In last week’s episode, Katie started off beefing with Sarah when Sarah interrupted her time with Matt, but by the end of the episode, she had reconciled with Sarah. As the rest of the contestants harassed Sarah until she left, Katie took time to sit down and listen to Sarah’s story and empathize with her. She was the only person who came out of the conflict looking good.
To start this week, Katie tries to tell the clique that they don’t need to keep ridiculing Sarah now that she’s gone. Victoria, of course, disagrees, and asks Katie to apologize for the sin of niceness. This conversation prompts some of Victoria’s dumbest statements yet. Katie tells Victoria that there’s a difference between expressing yourself and name-calling, to which Victoria replies “I can express myself with name-calling, if I choose to.” Katie tells Victoria that “I’m going to call you a bitch if you’re being a bitch;” Victoria replies with “I think you are a bitch.” (Victoria is a comeback machine.) Then, when the new women enter the house, Katie is one of the few who sides with them. She pulls Brittany aside and tells her that she knows how much it sucks to have false rumors spread. Eventually, Katie is so fed up with the mean girl nonsense that she goes to Matt and tells him about the bullying going on in the house. The episode ends on a cliffhanger as Matt decides what to do.
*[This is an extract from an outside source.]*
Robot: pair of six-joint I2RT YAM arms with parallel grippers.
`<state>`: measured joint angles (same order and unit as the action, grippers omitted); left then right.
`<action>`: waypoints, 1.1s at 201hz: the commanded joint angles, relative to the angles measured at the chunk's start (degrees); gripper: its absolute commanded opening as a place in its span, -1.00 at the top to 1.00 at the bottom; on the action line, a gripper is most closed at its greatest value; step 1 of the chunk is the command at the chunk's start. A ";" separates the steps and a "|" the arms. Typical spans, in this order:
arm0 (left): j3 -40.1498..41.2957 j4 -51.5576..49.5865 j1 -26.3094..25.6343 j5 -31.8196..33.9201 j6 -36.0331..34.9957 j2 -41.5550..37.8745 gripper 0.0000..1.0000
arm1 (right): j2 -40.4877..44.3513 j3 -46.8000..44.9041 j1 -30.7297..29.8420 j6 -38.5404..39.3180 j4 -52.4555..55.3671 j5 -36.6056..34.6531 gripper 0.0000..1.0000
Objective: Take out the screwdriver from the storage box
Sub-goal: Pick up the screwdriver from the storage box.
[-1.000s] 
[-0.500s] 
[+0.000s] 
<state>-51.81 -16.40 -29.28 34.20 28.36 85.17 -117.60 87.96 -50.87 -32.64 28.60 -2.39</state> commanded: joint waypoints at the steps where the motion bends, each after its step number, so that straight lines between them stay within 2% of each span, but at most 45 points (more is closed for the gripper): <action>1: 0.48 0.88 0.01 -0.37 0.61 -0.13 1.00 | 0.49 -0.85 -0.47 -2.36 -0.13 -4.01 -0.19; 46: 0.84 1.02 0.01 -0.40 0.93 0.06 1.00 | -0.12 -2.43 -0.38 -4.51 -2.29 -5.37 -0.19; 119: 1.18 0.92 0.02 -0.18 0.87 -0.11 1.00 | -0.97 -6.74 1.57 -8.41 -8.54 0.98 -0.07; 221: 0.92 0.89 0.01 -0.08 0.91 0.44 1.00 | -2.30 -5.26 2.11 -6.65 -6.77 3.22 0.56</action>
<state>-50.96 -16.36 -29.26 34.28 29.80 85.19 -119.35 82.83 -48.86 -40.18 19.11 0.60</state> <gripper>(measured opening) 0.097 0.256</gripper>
I can’t get a read on how long Katie will last this season—for all her screen time, I don’t think she’s really had a legit conversation with Matt. But I want more Katie! She’s funny, she’s smart, she’s empathetic, and she’s the only person on the show willing to admit that she masturbates. I think she’s successfully pulled off the turn from a First Night Antics Girl to a legitimate star of the show—which, if you can recall Dolphin Girl or Sloth Girl, is a nearly impossible feat. If the rest of the cast remains as cruel and unlikeable as they’ve been so far, Katie would be a great pick to be the next Bachelorette.